We will be using CallForEntry.org to collect submissions. We encourage artists to set up a free artist profile and familiarize themselves with the website. All the information for the call will be updated on the website and the CallForEntry.org by January 1st.
Submission Limits and Formatting Rules
Visual Art: up to six (6) pieces may be submitted of any medium. Sculptors, multimedia artists, and painters are particularly encouraged to apply. Images must be included with all submissions. Short Film: up to six (6) short films or videos may be submitted. Each submission may be up to 30 minutes in length. All video submissions must include a URL where Festival jurors can download the full film/video; no direct uploads to the Festival site will be permitted. Installation Art: up to three (3) interactive installation proposals may be submitted. Proposals must be in PDF format; images may also be included. Proposals are introductory descriptions of your piece in as much detail as possible. Installations can be submitted as ideas, and need not be completed work at the time of submission. Some grant funding is available for installation ideas. Attachments and photos concerning an installation should be emailed to firstname.lastname@example.org. Literary Art: up to six (6) literary pieces may be submitted — poems (up to 2 pages single-spaced), short stories (up to 1500 words, 7 pages double-spaced) and one-act plays or scripts (up to 15 pages including scene setup). PDF is the only accepted file format for literary submissions. Performance Art: up to three (3) interactive performance proposals may be submitted. Performers 18 years old or older may submit for consideration for roaming and interactive performances, staged performance, and experimental interactive projects. Images must be included with all submissions. Store Art: all artists 18 years old or older may submit items such as books, jewelry, cards, collectibles, etc. for consideration by the Festival Store. Artists may submit up to 6 items or groups of items to the Store, in quantities from 1 to 50 per item. Store Curator will contact accepted artists about the possibility of choosing more works for the Store than submitted.
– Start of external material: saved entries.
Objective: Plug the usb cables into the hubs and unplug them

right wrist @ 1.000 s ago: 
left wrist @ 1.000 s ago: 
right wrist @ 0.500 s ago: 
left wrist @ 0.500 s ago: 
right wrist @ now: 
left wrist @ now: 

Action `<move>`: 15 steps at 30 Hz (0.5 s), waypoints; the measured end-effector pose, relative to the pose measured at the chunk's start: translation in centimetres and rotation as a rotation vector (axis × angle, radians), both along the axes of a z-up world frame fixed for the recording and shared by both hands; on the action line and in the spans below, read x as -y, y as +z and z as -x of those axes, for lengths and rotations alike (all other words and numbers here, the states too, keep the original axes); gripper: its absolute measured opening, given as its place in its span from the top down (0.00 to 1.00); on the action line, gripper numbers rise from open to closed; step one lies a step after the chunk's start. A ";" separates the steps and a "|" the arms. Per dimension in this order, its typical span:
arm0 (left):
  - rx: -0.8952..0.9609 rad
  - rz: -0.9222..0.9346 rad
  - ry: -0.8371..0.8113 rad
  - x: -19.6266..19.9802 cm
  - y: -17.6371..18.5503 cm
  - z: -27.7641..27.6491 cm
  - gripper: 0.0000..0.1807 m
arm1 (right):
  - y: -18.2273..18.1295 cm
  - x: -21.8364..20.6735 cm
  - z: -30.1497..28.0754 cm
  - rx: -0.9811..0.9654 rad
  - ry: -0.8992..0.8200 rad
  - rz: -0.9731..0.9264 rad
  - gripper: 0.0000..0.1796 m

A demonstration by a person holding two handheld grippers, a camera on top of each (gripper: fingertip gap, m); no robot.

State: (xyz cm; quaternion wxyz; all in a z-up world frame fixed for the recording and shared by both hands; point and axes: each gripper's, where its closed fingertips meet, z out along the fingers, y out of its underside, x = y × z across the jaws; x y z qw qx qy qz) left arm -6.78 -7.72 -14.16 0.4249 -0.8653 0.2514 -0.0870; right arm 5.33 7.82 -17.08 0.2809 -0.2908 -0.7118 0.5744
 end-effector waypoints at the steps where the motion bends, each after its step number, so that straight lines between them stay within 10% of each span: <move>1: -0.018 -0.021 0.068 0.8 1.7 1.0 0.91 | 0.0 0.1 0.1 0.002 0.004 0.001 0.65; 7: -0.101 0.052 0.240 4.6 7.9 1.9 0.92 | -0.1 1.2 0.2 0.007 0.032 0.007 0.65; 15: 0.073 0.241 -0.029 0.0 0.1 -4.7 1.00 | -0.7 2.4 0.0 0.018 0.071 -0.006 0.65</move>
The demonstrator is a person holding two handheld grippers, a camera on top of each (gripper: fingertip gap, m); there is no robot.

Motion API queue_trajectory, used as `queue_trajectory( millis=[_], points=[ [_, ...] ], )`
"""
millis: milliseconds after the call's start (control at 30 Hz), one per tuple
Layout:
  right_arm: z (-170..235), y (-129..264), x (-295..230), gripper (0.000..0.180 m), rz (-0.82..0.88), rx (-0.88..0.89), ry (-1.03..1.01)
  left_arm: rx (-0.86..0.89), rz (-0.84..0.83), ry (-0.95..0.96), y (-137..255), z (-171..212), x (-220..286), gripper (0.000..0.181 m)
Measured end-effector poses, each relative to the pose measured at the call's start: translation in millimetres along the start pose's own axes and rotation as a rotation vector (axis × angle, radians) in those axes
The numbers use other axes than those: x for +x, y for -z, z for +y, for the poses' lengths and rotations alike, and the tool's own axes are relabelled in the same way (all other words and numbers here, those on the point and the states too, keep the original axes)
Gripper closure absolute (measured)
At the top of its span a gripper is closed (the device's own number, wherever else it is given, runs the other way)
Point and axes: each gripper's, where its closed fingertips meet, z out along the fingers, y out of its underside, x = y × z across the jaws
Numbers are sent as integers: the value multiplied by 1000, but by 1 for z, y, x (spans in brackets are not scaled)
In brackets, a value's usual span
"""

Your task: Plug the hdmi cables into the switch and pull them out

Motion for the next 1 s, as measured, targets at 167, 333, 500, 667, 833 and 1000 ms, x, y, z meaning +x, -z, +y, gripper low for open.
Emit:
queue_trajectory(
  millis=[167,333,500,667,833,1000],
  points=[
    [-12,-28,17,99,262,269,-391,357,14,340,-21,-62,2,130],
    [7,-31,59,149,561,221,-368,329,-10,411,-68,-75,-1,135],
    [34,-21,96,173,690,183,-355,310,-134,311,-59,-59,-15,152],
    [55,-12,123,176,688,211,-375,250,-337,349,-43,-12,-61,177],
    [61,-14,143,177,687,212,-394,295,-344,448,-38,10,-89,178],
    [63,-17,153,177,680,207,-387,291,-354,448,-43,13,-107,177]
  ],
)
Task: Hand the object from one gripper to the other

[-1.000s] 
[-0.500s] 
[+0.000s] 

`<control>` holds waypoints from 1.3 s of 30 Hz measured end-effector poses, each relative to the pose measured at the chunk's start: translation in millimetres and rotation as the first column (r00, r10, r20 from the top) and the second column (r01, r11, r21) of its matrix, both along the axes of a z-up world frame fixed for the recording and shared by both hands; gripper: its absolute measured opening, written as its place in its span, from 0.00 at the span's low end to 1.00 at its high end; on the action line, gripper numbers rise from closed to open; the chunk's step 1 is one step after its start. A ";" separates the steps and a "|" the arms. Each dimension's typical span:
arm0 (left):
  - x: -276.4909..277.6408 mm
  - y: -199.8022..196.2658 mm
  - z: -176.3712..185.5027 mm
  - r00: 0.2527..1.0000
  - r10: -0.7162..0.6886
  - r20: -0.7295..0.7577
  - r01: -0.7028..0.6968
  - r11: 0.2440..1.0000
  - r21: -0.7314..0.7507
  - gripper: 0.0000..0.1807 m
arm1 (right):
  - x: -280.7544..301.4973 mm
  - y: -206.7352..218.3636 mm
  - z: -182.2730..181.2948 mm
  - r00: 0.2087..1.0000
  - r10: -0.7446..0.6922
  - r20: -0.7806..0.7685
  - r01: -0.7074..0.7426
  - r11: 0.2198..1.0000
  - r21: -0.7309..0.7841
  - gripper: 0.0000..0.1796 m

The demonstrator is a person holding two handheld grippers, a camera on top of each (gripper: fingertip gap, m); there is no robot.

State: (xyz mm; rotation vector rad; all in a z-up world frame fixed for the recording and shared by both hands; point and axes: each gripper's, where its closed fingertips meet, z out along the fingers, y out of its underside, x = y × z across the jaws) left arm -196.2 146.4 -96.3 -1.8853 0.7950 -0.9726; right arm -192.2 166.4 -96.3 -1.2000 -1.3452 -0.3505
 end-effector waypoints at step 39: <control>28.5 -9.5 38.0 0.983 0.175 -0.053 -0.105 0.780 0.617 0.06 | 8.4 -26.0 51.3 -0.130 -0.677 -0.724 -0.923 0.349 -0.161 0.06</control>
BE SURE TO HAVE ALL OF YOUR INFORMATION ENTERED COMPLETELY AND CORRECTLY IN THE SYSTEM AT THE TIME YOU PAY YOUR SUBMISSION FEE, AS YOU WILL NOT BE ABLE TO MAKE CHANGES TO YOUR ENTRY ONCE YOU FINALIZE YOUR SUBMISSION.
• Artists do not need to attend the Festival to be accepted
• Artists who reside outside North America, and invited artists, do not pay a submission fee
• Artists may submit for as many Calls for Art as they wish, but note that each Call for Art has distinct requirements and may have additional submission fees
• Artists may submit work only of their own creation
• Art previously exhibited at the Festival will not be considered for the exhibition but may be considered for the Festival Store
• Only electronic entries submitted via our online entry system will be accepted. Paper, email, CD, and all other forms of entry will be discarded for any call except Short Film/Video. Do not under any circumstances send original art as your Visual, Installation, and Store entries; you will be automatically disqualified from entry and your art will not be returned
• Images must be submitted in JPEG format. Please see CallforEntry.org media guidelines for specifications.
• Any image with a watermark that obscures the image or identifies the artist will be rejected
• Unfinished art or “works in progress” will not be considered by the jury (with the exception of installation art and performance proposals)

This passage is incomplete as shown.